Despite the continued development of voice assistants such as Alexa, Siri, Google Assistant, and Cortana, no company appears to have considered how awkward it can be to issue commands in public. Before now.
The awkwardness of using phone-based voice assistants in public is one of their most fundamental flaws. As frequently as I use my Harman/Kardon Invoke at home to control smart lights, get calendar information, and create Cortana reminders, I rarely use Cortana on my Android phone for one simple reason: it’s just a bit… strange, at least in public. Microsoft appears to concur, as the company has patented a module capable of detecting “silent” voice commands.
The “silent” input method, as described in the company’s patent application, can detect whispers and extrapolate voice commands from the airflow created while mouthing words. The module is compatible with a variety of devices, such as smartwatches, phones, a smart “ring,” regular headset microphones, and even a TV remote.
As usual, keep in mind that patents do not necessarily translate into products, but there have been recent rumors that Microsoft is still considering Cortana-focused hardware. We must simply wait and see.
Although the performance of voice input has vastly improved, it is still rarely used in public spaces, including offices and even homes. This is primarily due to the fact that voice leakage in a quiet environment could disturb and even irritate nearby individuals. On the other hand, there is still the possibility of private information reaching unintended recipients. These are social issues, not technical ones. Even if the performance of voice recognition systems is greatly enhanced, there is no simple solution.
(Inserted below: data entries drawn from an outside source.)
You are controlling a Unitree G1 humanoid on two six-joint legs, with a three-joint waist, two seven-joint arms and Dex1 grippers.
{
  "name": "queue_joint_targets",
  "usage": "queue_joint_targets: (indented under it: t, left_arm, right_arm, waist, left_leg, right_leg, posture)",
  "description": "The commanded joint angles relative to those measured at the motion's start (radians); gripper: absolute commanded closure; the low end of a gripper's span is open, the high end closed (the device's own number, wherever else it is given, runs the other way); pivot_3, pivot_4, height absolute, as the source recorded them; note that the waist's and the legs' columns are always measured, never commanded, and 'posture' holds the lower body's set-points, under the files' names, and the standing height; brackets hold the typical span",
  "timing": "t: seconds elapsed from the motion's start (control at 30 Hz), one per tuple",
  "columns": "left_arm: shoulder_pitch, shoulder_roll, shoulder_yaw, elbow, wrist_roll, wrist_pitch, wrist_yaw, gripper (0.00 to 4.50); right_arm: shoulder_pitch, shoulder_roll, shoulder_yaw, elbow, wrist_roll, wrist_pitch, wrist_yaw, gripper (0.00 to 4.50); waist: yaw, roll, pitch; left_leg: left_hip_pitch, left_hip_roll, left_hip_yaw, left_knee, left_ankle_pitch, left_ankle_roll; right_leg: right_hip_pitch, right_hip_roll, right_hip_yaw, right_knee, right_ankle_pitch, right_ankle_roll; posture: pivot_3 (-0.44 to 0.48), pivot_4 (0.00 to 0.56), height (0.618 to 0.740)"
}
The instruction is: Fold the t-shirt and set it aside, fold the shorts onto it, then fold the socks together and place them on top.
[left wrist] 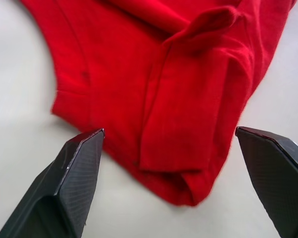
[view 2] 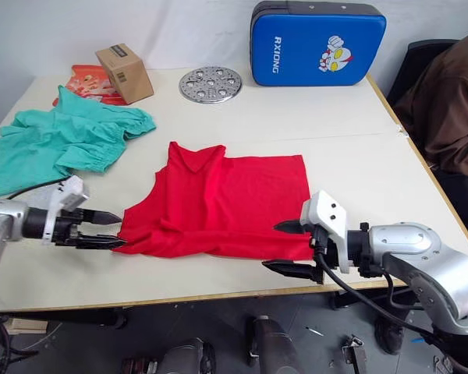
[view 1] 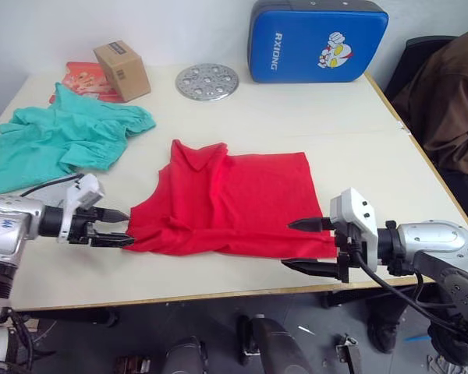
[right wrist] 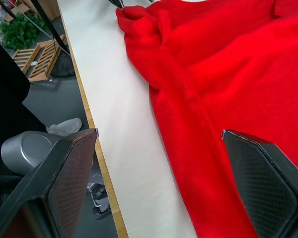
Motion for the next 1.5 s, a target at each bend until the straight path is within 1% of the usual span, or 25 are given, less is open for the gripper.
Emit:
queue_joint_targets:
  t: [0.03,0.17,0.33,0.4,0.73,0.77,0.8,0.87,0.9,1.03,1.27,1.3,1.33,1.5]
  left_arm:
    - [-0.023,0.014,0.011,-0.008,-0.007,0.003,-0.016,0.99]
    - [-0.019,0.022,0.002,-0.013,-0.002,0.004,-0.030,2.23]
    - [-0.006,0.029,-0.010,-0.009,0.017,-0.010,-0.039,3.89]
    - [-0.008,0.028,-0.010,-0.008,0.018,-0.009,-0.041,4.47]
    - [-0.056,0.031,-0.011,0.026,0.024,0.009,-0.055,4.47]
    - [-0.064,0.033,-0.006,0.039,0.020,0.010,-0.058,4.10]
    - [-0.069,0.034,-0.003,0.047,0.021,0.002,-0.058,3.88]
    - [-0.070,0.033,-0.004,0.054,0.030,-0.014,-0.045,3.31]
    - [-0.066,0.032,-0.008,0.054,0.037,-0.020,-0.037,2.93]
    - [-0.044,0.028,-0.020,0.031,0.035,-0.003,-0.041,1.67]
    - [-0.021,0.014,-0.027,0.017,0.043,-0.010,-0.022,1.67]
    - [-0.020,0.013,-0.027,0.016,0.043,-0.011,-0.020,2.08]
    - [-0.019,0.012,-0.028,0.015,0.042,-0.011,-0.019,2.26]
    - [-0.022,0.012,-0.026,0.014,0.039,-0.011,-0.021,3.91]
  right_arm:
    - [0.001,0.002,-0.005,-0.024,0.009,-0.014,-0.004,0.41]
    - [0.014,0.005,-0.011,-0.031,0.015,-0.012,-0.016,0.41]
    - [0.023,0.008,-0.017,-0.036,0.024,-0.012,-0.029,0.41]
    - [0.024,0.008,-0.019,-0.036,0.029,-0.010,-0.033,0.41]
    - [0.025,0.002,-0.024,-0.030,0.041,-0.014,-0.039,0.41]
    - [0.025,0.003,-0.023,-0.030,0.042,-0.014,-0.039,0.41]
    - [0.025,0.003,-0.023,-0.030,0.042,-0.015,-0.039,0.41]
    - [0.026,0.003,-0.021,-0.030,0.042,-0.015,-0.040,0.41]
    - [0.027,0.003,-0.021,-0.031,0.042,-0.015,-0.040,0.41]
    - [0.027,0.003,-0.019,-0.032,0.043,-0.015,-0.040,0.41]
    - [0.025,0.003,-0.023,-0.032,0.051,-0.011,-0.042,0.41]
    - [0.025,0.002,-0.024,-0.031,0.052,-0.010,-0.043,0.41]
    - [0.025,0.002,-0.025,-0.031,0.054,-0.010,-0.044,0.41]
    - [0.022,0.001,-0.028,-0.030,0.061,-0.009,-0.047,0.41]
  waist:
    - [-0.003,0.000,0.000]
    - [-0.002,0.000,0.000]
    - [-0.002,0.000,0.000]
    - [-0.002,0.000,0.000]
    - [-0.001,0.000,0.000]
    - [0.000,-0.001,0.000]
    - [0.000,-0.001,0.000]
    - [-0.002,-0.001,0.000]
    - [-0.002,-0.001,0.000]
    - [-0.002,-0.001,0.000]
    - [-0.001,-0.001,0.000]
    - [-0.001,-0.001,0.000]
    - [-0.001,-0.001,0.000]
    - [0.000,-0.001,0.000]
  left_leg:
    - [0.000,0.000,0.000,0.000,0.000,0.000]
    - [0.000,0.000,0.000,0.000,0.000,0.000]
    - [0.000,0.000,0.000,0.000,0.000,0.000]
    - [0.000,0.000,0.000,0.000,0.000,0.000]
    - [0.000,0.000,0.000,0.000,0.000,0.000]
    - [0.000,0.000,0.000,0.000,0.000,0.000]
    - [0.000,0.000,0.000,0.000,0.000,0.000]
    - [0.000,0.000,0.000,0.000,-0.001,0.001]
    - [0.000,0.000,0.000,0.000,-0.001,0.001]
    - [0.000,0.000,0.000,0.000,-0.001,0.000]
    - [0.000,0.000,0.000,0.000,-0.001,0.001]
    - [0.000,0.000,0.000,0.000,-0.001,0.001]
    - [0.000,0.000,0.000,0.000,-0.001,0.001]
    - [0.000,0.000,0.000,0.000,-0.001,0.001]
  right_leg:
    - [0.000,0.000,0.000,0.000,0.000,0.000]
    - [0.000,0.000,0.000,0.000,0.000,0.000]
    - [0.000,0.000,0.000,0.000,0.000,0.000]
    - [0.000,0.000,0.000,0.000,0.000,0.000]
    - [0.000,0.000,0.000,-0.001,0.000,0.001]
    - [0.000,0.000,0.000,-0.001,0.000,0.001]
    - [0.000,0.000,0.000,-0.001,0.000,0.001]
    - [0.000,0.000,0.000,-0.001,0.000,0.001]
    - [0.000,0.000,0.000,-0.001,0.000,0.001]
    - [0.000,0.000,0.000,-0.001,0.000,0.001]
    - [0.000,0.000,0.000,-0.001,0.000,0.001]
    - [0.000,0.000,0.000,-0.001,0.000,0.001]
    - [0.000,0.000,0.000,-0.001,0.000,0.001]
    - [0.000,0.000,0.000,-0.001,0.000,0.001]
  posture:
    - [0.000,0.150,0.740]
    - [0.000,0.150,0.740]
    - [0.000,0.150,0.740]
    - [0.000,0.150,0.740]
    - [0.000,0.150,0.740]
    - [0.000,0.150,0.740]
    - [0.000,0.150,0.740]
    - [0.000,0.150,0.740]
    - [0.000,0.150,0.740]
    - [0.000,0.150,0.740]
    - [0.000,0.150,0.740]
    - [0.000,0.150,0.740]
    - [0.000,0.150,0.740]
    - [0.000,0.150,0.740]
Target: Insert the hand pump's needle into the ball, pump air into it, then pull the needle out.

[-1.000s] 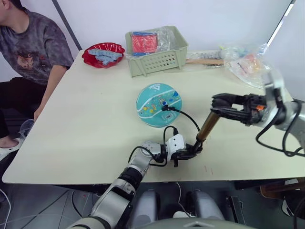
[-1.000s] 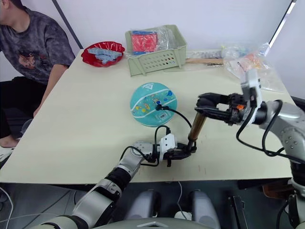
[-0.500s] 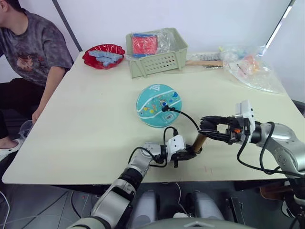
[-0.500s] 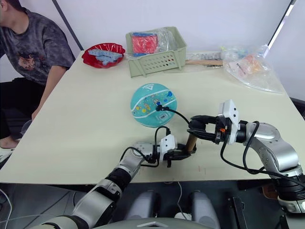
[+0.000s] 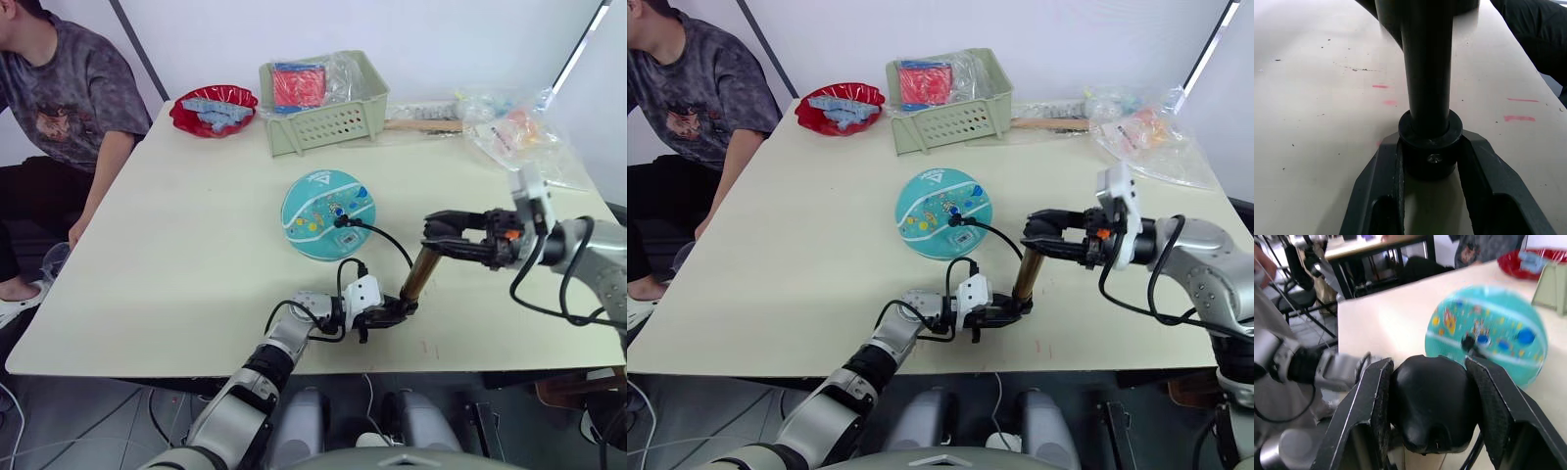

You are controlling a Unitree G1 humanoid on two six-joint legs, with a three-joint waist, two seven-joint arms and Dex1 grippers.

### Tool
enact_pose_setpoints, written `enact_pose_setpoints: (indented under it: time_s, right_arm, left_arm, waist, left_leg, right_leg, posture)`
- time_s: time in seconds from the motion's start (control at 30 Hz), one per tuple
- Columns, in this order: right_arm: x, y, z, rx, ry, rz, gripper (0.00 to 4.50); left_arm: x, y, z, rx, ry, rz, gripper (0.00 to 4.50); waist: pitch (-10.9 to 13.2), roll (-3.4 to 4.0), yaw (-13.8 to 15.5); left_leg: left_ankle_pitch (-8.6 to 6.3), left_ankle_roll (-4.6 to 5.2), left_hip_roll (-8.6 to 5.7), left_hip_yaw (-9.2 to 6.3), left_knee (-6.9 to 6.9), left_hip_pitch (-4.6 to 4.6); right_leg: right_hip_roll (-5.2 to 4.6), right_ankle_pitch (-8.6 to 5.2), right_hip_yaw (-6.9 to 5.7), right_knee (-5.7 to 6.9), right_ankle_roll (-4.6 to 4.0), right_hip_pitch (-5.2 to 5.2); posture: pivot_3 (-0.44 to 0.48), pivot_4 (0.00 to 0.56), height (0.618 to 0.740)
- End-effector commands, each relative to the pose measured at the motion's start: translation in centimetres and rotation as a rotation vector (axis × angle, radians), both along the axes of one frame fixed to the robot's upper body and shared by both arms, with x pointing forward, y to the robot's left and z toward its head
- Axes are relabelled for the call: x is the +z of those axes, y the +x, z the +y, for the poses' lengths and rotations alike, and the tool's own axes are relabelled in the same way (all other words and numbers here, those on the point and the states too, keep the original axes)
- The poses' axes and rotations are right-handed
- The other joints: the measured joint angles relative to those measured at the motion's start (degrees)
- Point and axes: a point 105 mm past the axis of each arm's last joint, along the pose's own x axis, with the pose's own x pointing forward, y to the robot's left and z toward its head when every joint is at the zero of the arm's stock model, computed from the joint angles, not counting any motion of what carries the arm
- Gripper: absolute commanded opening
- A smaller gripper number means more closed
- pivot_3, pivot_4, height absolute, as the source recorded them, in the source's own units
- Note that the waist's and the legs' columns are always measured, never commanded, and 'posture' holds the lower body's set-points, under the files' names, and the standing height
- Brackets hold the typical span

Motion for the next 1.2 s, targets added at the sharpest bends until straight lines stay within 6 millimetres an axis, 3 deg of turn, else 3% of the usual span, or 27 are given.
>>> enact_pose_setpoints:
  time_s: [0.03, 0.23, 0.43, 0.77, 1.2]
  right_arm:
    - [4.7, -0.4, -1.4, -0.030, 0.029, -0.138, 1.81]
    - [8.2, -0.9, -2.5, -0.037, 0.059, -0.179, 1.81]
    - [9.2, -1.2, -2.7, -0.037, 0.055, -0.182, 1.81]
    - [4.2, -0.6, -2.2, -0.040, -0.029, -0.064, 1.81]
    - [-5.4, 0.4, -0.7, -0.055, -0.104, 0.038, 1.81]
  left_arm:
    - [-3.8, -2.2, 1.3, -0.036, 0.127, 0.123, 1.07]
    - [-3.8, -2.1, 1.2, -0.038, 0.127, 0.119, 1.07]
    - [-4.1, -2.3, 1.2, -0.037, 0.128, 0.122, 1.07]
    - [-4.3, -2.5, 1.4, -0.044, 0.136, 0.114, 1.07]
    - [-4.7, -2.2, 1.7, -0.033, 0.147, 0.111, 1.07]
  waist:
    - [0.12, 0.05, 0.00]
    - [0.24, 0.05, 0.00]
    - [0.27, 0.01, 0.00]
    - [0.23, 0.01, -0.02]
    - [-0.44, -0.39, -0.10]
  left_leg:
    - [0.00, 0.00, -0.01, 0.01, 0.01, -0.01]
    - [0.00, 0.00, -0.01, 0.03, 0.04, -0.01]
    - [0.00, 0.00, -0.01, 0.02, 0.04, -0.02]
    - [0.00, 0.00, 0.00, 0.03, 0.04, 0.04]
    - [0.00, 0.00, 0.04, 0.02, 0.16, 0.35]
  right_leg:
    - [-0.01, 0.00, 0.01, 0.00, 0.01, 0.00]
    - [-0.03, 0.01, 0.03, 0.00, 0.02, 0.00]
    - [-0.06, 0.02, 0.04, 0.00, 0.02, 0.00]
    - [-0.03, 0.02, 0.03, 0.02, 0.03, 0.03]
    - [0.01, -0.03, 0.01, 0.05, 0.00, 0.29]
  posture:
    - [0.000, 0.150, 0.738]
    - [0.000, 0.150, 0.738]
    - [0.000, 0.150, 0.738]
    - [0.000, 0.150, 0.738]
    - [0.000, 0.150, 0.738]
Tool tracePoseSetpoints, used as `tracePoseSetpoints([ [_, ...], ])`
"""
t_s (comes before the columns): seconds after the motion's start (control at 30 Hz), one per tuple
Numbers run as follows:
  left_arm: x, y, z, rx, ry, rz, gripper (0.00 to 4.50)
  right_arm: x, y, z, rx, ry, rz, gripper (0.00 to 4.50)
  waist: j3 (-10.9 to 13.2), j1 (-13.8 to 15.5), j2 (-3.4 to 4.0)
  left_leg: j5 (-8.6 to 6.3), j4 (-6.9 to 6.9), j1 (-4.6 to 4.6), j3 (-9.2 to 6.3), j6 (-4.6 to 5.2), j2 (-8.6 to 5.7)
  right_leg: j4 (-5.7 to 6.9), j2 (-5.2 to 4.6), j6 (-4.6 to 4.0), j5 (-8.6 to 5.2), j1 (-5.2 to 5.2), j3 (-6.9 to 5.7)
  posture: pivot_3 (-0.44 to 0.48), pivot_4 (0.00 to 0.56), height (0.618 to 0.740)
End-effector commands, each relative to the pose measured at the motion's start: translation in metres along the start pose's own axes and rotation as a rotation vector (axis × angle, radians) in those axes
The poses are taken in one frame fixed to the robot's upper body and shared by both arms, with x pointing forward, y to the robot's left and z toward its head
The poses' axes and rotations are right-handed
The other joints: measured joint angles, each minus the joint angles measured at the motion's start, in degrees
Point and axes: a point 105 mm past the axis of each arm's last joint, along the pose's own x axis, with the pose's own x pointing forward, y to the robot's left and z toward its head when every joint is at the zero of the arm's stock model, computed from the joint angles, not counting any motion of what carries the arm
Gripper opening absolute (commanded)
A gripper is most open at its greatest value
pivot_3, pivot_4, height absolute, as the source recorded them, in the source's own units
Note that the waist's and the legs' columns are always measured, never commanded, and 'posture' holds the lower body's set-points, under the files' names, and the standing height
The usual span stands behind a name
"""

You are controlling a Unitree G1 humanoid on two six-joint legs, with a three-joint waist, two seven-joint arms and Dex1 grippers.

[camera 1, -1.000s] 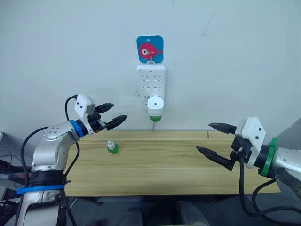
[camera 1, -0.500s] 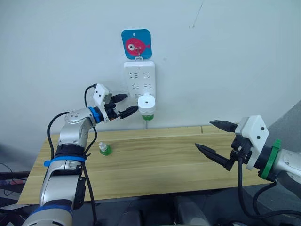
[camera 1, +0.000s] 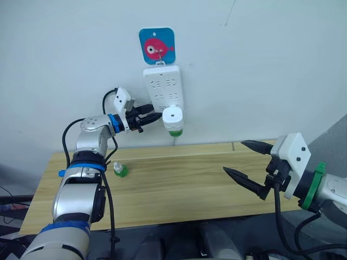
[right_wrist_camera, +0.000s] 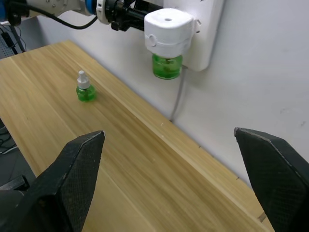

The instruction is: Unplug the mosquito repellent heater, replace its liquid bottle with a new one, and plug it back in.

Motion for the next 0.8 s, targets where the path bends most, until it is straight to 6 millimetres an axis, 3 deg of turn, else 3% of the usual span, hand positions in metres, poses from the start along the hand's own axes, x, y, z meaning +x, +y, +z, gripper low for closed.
tracePoseSetpoints([
  [0.03, 0.005, 0.002, 0.016, 0.062, -0.02, -0.014, 1.64, -0.003, 0.004, 0.008, -0.03, -0.023, 0.007, 4.5, 0.0, 0.08, 0.0, -0.01, 0.02, -0.08, -0.14, 0.01, 0.0, 0.02, -0.02, -0.11, 0.07, -0.02, -0.03, -0.277, 0.168, 0.74],
  [0.27, 0.012, -0.005, 0.024, 0.095, -0.035, -0.076, 1.64, -0.005, 0.007, 0.006, -0.015, -0.016, 0.018, 4.5, 0.01, 0.07, 0.01, -0.02, 0.04, -0.5, -0.53, 0.04, -0.06, -0.01, -0.01, -0.11, 0.07, -0.24, -0.24, -0.288, 0.16, 0.74],
  [0.47, -0.002, 0.004, 0.025, 0.068, -0.058, -0.032, 1.64, -0.005, 0.009, 0.006, -0.009, -0.016, 0.026, 4.5, 0.01, -0.06, 0.01, -0.02, 0.1, -0.52, -0.53, 0.04, -0.07, -0.02, 0.0, -0.1, 0.06, -0.24, -0.24, -0.288, 0.16, 0.74],
  [0.63, -0.009, 0.01, 0.024, 0.1, -0.049, 0.027, 3.07, -0.005, 0.009, 0.008, -0.013, -0.021, 0.031, 4.5, 0.01, -0.42, 0.01, -0.01, 0.15, -0.51, -0.56, 0.03, -0.06, 0.06, 0.01, -0.11, 0.06, -0.23, -0.25, -0.287, 0.157, 0.74],
  [0.8, -0.017, 0.011, 0.018, 0.106, -0.033, 0.075, 3.07, -0.005, 0.01, 0.009, -0.015, -0.024, 0.035, 4.5, 0.03, -1.56, 0.03, -0.01, 0.62, -0.51, -0.53, 0.03, 0.04, 0.27, 0.07, 0.16, -0.1, -0.15, -0.16, -0.286, 0.16, 0.74],
])
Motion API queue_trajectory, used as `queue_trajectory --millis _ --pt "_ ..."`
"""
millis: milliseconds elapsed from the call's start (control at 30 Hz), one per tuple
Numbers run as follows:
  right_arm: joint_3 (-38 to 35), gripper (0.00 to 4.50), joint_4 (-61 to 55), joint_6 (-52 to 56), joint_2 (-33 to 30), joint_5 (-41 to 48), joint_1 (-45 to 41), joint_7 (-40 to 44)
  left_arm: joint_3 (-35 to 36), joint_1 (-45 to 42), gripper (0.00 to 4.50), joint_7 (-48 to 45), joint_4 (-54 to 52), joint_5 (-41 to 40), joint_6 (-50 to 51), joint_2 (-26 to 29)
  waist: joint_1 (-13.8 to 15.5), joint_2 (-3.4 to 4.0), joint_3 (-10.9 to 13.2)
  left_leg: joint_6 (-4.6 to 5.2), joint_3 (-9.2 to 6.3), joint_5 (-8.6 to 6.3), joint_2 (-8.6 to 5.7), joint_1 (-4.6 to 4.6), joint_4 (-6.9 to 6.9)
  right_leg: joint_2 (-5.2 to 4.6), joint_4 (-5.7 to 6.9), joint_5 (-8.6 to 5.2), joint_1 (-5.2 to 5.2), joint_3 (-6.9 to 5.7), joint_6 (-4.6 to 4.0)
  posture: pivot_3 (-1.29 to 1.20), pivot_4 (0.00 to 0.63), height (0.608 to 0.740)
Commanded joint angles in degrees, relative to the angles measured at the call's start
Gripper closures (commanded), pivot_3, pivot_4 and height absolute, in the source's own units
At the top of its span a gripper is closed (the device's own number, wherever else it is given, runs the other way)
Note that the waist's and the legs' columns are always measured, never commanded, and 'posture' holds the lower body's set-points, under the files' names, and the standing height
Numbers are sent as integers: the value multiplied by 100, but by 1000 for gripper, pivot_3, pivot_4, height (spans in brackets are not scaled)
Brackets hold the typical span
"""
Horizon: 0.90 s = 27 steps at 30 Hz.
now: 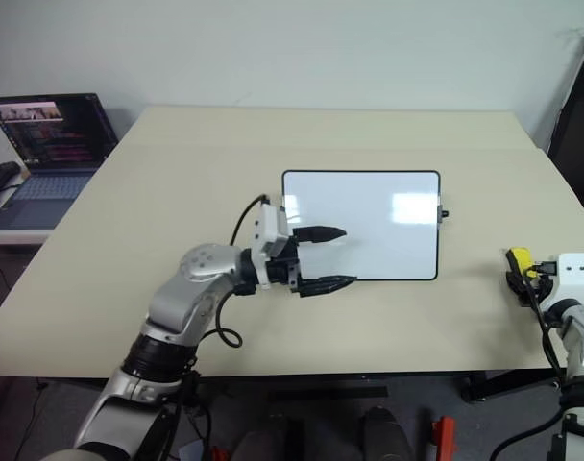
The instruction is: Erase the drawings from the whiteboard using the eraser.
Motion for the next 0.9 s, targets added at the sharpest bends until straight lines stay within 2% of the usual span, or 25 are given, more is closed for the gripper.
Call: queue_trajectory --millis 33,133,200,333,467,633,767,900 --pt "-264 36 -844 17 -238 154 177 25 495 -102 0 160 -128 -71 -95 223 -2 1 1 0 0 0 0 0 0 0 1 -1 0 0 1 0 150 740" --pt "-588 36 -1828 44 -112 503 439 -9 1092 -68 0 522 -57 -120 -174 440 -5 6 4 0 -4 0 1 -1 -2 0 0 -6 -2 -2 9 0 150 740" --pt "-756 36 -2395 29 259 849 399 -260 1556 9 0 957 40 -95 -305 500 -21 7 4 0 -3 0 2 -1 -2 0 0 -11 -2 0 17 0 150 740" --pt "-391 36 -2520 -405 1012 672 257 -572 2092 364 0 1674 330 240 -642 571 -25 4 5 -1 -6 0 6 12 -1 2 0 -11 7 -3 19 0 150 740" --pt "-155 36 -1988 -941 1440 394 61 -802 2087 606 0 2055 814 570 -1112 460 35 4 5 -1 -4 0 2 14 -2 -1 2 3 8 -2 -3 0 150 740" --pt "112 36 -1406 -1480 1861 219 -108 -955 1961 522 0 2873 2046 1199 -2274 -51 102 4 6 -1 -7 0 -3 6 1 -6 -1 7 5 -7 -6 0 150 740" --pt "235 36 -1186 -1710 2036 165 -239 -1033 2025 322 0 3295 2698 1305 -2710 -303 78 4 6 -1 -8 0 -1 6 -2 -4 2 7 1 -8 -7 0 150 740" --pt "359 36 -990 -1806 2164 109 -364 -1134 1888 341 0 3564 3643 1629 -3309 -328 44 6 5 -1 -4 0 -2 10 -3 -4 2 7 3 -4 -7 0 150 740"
The implementations of the subject matter described in this document provide an undetectable voice input solution. Unlike conventional voice input solutions, which are based on normal speech or whispering and employ egressive (breathing-out) airflow while speaking, the proposed “silent” voice input method employs the opposite (ingressive or breathing-in) airflow while speaking. By placing the apparatus (e.g. microphone) of the apparatus very close to the user’s mouth with a small gap between the mouth and the apparatus, the proposed silent voice input solution can capture stable utterance signal with a very small voice leakage, allowing the user to use ultra-low volume speech input in public and mobile situations without disturbing nearby people. Aside from the direction of air flow (ingressive and egressive), all other utterance styles are identical to our own, so the proposed method can be used without special training.